§ To do:
Needed from the data below: every line from the one with "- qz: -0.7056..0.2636" up to and including the one with "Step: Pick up", repeated exactly and with nothing else.

§ Raw data:
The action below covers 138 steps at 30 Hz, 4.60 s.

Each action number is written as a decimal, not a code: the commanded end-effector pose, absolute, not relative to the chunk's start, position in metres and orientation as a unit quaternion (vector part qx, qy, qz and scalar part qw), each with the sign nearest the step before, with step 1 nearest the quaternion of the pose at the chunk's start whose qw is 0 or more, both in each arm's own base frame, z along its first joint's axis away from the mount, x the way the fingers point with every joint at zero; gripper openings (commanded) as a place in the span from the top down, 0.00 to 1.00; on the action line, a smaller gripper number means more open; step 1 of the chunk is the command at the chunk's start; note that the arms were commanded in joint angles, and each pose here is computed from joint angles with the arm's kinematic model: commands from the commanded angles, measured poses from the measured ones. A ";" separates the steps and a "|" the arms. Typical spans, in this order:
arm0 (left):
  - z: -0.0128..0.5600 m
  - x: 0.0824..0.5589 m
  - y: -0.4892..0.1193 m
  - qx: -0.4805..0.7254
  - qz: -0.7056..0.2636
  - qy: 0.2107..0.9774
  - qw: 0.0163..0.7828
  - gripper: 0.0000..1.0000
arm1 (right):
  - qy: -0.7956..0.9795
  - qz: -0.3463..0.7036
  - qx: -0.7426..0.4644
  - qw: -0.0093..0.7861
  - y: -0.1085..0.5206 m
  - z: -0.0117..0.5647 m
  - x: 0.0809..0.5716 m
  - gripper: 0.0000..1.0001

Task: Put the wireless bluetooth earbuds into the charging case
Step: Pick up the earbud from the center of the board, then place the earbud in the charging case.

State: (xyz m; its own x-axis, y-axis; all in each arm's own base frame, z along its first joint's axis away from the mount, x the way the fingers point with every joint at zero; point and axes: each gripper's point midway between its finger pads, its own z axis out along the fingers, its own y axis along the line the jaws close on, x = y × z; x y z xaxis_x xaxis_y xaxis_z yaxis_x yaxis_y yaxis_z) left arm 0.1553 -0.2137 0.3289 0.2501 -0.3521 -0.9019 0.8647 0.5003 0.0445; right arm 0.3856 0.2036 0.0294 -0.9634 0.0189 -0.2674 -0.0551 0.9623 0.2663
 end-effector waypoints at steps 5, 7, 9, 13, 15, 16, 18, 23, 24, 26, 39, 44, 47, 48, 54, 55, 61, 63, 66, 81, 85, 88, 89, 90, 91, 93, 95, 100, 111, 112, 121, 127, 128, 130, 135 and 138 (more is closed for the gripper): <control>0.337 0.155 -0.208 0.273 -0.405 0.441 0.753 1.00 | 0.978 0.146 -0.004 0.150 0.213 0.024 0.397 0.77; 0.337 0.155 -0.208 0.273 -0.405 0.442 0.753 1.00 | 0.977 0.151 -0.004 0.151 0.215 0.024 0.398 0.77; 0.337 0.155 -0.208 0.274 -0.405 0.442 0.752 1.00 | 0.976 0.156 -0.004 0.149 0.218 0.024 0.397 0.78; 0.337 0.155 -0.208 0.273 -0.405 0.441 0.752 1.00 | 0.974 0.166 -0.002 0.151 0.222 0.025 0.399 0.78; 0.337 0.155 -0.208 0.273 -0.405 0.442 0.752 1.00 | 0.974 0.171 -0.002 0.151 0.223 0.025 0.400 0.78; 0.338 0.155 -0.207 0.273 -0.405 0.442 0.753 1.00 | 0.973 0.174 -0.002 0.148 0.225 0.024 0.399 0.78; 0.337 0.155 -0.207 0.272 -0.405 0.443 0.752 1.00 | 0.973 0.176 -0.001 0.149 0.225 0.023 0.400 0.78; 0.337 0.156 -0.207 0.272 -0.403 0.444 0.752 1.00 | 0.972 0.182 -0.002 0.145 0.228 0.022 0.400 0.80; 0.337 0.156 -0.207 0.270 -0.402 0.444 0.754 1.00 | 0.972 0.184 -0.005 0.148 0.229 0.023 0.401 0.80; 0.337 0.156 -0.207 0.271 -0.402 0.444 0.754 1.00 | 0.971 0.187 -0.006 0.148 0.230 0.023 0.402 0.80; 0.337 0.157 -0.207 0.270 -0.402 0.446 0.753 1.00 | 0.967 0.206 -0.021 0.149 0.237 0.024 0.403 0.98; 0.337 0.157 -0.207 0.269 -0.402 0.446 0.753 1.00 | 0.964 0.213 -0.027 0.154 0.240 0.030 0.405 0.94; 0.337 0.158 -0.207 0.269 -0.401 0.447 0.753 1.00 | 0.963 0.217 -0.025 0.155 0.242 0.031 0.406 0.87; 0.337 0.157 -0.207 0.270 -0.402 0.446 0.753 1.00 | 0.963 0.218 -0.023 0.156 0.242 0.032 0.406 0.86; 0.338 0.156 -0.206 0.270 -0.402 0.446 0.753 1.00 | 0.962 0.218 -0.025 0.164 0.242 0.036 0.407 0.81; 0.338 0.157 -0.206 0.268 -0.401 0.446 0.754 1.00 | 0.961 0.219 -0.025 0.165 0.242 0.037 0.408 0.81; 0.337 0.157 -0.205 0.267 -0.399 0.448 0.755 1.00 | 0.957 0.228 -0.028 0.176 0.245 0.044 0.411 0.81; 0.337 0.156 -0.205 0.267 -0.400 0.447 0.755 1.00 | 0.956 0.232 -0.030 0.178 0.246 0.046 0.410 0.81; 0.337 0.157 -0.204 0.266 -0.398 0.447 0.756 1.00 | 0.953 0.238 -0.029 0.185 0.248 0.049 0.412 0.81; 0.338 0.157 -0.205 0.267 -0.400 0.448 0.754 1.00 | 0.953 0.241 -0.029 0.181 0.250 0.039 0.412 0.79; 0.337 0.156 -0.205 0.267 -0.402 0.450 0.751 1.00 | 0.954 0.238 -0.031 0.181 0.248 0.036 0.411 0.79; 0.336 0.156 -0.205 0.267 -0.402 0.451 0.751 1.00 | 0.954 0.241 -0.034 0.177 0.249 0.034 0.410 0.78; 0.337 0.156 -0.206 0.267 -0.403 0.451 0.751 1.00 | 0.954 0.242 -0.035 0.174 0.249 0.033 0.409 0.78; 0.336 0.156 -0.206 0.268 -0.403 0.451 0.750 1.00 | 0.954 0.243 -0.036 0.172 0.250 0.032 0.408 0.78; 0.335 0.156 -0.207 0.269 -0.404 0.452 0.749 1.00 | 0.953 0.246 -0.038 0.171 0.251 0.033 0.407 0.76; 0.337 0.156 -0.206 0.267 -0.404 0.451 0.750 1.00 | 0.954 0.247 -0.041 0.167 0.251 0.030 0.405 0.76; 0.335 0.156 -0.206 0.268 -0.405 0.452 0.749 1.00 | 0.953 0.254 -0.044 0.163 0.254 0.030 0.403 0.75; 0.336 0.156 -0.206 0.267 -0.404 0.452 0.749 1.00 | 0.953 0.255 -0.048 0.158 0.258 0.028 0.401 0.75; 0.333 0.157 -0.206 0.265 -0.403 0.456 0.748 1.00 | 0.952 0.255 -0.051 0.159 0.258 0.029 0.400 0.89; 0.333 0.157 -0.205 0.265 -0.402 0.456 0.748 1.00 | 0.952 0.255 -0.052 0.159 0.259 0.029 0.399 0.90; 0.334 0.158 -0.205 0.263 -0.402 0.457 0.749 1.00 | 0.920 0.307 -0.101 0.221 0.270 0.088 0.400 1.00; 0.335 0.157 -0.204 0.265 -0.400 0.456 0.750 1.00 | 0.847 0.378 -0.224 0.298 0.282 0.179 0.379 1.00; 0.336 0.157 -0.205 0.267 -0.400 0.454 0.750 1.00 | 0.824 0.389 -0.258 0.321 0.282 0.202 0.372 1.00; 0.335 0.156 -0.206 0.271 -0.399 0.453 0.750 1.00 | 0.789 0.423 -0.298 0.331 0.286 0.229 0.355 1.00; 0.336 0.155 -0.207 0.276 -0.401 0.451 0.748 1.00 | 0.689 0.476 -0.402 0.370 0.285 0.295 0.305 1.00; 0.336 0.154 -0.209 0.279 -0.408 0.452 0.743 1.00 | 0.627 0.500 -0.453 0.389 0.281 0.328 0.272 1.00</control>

§ Solution for this problem:
  - qz: -0.7056..0.2636
  - qy: 0.2107..0.9774
  - qw: 0.0163..0.7828
  - gripper: 0.0000..1.0000
arm1 (right):
  - qy: -0.7956..0.9795
  - qz: -0.3463..0.7036
  - qx: -0.7426..0.4644
  - qw: -0.0093..0.7861
  - y: -0.1085..0.5206 m
  - z: -0.0117..0.5647 m
  - x: 0.0809..0.5716 m
  - gripper: 0.0000..1.0001

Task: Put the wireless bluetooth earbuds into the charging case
Step: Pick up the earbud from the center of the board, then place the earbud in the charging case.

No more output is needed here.